— Assignment —
How many lines below hold the string "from"? Report that number alone.

— Data block —
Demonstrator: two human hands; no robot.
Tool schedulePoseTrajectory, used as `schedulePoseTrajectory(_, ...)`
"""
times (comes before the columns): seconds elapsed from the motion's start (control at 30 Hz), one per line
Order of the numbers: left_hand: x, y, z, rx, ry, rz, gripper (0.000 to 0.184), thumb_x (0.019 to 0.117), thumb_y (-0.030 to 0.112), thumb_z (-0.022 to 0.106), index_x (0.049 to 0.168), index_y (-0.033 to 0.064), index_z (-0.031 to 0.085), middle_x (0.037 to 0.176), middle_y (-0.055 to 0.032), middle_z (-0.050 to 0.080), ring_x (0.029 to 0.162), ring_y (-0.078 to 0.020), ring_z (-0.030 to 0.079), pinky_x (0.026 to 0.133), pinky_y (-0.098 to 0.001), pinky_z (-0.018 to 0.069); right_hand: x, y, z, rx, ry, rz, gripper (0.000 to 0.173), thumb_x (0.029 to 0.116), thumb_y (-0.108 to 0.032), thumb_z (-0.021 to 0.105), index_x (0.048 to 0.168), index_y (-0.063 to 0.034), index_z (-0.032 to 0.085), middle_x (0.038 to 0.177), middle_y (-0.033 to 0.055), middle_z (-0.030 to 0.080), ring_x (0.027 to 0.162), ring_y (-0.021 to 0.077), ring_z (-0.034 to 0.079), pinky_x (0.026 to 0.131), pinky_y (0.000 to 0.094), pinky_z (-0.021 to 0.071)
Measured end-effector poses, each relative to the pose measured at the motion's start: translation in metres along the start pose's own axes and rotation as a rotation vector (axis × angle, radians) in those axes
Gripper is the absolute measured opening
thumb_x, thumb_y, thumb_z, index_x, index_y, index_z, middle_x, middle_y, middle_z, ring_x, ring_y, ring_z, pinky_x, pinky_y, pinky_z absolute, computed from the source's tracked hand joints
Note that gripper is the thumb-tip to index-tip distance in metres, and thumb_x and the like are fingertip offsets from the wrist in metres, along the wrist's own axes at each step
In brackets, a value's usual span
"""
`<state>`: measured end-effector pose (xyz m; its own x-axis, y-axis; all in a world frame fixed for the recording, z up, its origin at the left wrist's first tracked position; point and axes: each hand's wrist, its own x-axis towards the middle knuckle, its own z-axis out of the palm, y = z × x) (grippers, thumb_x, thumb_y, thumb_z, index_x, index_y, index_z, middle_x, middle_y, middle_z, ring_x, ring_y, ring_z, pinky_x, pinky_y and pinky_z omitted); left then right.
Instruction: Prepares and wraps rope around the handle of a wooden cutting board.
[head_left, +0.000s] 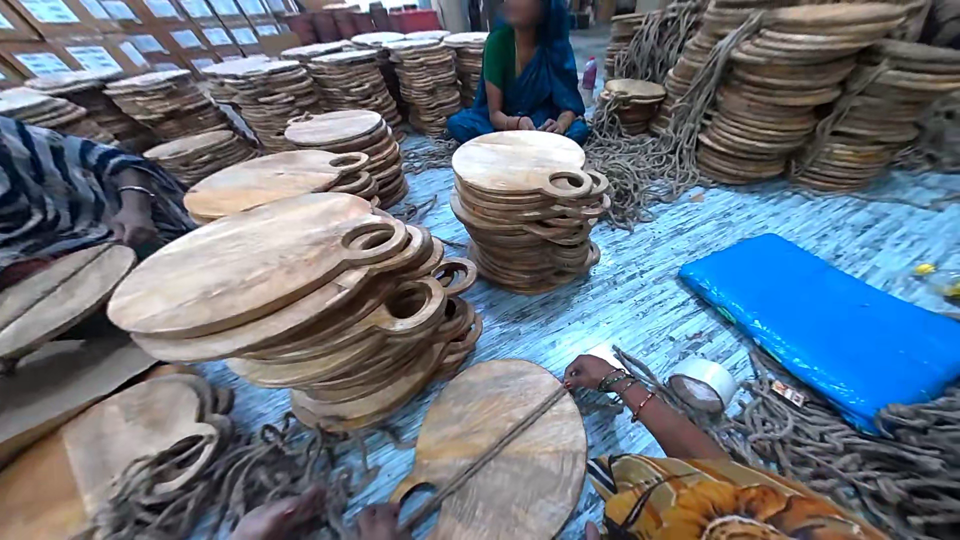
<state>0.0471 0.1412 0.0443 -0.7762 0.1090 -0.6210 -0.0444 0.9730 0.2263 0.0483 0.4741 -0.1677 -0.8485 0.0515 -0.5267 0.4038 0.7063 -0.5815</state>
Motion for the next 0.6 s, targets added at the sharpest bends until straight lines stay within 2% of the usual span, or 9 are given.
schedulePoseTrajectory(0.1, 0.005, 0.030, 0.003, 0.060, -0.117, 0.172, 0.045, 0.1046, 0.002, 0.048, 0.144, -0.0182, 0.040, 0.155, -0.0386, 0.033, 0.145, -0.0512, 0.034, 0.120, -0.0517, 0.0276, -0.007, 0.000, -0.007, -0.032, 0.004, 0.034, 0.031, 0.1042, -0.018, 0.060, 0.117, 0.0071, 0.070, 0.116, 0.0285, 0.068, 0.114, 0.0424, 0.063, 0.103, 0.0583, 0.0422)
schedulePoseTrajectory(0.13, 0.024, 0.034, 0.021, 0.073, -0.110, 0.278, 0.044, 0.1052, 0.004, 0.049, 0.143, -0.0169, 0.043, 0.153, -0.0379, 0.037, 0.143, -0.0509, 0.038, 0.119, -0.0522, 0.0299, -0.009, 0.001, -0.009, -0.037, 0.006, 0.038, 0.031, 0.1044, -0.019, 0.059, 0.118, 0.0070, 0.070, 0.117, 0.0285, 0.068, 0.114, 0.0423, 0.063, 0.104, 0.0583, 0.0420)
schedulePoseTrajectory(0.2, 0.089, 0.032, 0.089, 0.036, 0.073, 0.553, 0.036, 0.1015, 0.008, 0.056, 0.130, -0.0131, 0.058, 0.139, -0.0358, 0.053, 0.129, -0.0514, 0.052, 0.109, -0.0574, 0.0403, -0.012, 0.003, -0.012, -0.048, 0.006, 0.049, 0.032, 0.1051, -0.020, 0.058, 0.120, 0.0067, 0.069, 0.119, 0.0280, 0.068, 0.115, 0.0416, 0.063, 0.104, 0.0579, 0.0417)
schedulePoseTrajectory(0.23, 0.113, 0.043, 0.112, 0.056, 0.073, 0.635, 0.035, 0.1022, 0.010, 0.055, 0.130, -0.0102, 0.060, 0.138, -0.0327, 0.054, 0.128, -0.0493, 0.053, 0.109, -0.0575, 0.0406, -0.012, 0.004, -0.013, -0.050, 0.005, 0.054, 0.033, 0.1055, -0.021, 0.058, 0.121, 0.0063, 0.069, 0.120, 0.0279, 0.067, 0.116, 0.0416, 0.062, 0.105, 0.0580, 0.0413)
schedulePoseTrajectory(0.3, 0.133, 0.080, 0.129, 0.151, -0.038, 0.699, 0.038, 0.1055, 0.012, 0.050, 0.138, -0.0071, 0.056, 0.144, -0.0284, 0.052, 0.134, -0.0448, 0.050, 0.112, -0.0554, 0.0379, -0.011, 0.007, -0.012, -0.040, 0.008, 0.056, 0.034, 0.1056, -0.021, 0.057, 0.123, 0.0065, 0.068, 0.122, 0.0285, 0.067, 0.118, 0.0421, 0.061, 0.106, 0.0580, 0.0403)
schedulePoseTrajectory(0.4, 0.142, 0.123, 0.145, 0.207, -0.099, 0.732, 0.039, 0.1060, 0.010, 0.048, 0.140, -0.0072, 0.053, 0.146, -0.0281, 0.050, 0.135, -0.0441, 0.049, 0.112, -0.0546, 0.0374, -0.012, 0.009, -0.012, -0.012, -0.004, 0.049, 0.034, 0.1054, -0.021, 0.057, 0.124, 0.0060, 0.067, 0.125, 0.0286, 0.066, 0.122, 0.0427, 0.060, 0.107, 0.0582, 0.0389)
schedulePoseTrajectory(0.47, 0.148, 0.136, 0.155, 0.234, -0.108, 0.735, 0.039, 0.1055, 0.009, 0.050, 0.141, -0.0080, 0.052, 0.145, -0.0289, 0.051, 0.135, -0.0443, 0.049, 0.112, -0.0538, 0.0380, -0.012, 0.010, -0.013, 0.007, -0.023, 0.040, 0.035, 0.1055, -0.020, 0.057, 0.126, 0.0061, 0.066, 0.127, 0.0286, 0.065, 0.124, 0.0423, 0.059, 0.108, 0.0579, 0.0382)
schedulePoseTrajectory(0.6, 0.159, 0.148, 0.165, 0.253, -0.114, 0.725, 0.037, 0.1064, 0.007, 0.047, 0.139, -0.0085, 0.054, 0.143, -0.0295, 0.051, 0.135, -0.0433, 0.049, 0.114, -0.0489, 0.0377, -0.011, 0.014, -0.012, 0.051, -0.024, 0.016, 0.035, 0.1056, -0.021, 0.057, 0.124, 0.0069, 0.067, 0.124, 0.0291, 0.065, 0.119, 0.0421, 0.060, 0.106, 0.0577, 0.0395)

— Finished task —
3